Prompted by the controversial case of Wen Ho Lee, who was accused of spying for China, the National Research Council found virtually no scientific evidence that polygraphs work for the type of security screenings given to nuclear weapons designers, FBI agents and CIA officers. No spy has ever been caught by a polygraph, the 318-page report noted, while a rigorous test could falsely implicate up to 16 percent of those tested.
“National security is too important to be left to such a blunt instrument,” said Stephen Fienberg, who heads the panel of the National Academy of Sciences. “The polygraph’s serious limitations in employee security screening underscore the need to look more broadly for effective, alternative methods.”

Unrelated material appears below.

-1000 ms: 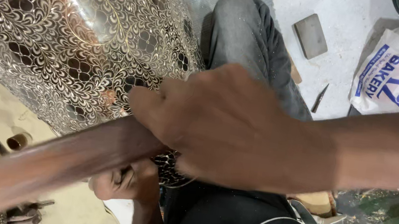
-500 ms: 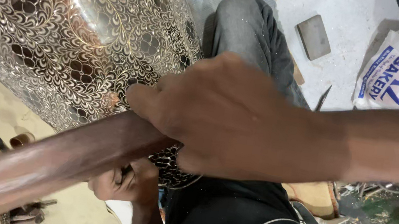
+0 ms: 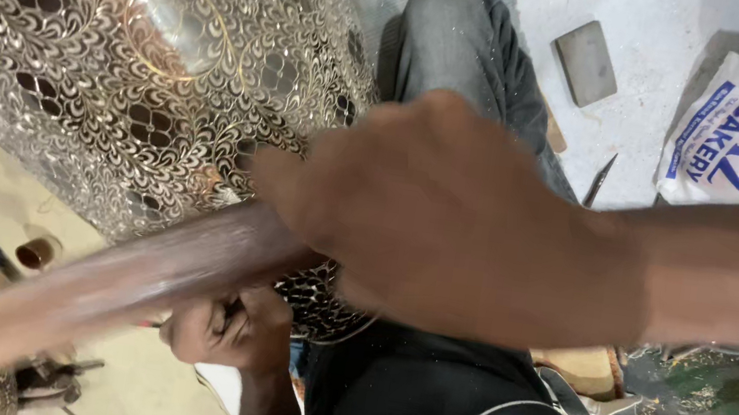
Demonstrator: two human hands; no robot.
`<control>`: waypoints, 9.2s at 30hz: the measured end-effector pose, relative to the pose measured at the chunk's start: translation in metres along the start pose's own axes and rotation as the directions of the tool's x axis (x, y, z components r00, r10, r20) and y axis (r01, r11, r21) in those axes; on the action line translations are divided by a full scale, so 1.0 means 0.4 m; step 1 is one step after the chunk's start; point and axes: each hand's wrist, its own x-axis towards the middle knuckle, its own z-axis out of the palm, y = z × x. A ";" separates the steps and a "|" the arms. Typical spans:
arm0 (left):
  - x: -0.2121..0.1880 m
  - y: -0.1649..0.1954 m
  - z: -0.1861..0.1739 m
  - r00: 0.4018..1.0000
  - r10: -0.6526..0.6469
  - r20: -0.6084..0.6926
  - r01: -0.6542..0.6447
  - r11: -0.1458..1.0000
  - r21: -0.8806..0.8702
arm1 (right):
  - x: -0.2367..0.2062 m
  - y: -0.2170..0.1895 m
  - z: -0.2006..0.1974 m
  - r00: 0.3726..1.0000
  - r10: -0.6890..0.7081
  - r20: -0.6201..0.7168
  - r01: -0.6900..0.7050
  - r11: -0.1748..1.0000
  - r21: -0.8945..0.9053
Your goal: The person sits on the floor with a large engraved brass vase held between their legs and hammers a small punch against the vase surface using a wooden mallet, working the decorative pattern. They reposition the punch repeatedly and steady the vase with their other hand while striking.
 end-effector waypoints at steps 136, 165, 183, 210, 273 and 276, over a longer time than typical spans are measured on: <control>-0.016 0.030 0.066 0.986 0.125 -0.114 -0.134 0.988 -0.079 | -0.093 -0.003 -0.003 0.995 0.081 -0.057 -0.095 0.935 -0.342; -0.023 0.049 0.072 0.991 0.081 -0.108 -0.093 0.989 -0.115 | -0.106 -0.020 -0.002 0.976 -0.022 -0.216 -0.022 0.980 -0.197; -0.029 0.038 0.062 0.996 -0.017 -0.085 0.004 0.989 -0.150 | -0.062 -0.035 -0.015 0.993 0.078 -0.091 -0.082 0.996 -0.043; 0.003 0.071 0.063 0.999 -0.011 -0.042 0.002 0.979 -0.203 | -0.048 -0.046 -0.013 0.947 -0.022 -0.319 -0.015 0.993 -0.113; 0.064 0.036 0.040 0.986 -0.076 0.149 0.155 0.746 -0.648 | -0.092 0.140 0.206 0.924 0.344 -0.168 -0.162 0.749 0.642; 0.061 0.019 0.037 0.954 -0.103 0.283 0.283 0.630 -0.723 | -0.104 0.123 0.203 0.928 0.284 -0.241 -0.130 0.854 0.504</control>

Thousands of federal job applicants and employees in sensitive positions undergo polygraph tests every year. The CIA and National Security Agency give polygraph tests to all job applicants and employees. The FBI and Pentagon also test extensively, especially since last year’s terrorist attacks, and polygraphs have increased at nuclear power plants.

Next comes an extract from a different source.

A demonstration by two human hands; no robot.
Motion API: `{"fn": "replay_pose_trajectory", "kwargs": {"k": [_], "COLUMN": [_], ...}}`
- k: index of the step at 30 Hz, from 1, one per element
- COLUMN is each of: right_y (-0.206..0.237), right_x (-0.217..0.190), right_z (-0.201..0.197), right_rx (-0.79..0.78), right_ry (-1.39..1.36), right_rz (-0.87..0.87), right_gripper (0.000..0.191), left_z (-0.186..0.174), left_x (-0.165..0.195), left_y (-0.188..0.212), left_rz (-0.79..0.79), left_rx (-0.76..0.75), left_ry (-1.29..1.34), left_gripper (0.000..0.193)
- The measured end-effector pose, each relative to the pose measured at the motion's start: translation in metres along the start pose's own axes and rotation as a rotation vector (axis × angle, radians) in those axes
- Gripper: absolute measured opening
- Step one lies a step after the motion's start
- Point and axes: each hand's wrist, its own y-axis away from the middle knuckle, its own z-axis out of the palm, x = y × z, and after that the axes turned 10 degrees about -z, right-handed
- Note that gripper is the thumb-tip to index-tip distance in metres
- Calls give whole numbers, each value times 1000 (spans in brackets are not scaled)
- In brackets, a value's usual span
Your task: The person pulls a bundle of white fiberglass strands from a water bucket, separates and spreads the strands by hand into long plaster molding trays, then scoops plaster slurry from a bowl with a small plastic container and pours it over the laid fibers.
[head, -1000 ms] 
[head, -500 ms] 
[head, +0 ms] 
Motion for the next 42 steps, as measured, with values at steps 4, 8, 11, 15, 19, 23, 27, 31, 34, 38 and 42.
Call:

In addition, large police departments nationwide employ polygraphs to screen applicants and employees.
The political uproar over the 1999 case of Lee, a former scientist at Los Alamos National Laboratory in New Mexico, led to much-resented polygraphs there, and at Sandia National Laboratory in New Mexico and Lawrence Livermore National Laboratory. Polygraphs increased at the FBI and CIA after Alrich Ames and Rick Hanssen were found to have spied for Russia and the former Soviet Union for many years.
It was the rebellion against the polygraphs by the nuclear weapons scientists that triggered the study. The U.S. Energy Department, which owns the labs, is required by law to incorporate the findings in a new polygraph policy by the end of the year.
Tuesday, Sens. Jeff Bingaman, D-N.M., chair of the Senate Energy and Natural Resources Committee, and Pete Domenici, R-N.M., called on the department to abolish the tests. The senators, who have heard the complaints of Los Alamos and Sandia scientists, sponsored the legislation creating the study.
The report’s conclusions were music to the ears of polygraph opponents who have long called the tests “junk science.”
The report “unambiguously, irrefutably, undeniably rejected the hypothesis that the polygraph has any value whatsoever when used in a screening mode,” crowed Al Zelicoff, a physicist and physician who does bioterrorism research at the Sandia lab in Albuquerque, N.M.
There is hope among the nuclear scientists that polygraphs will now go away.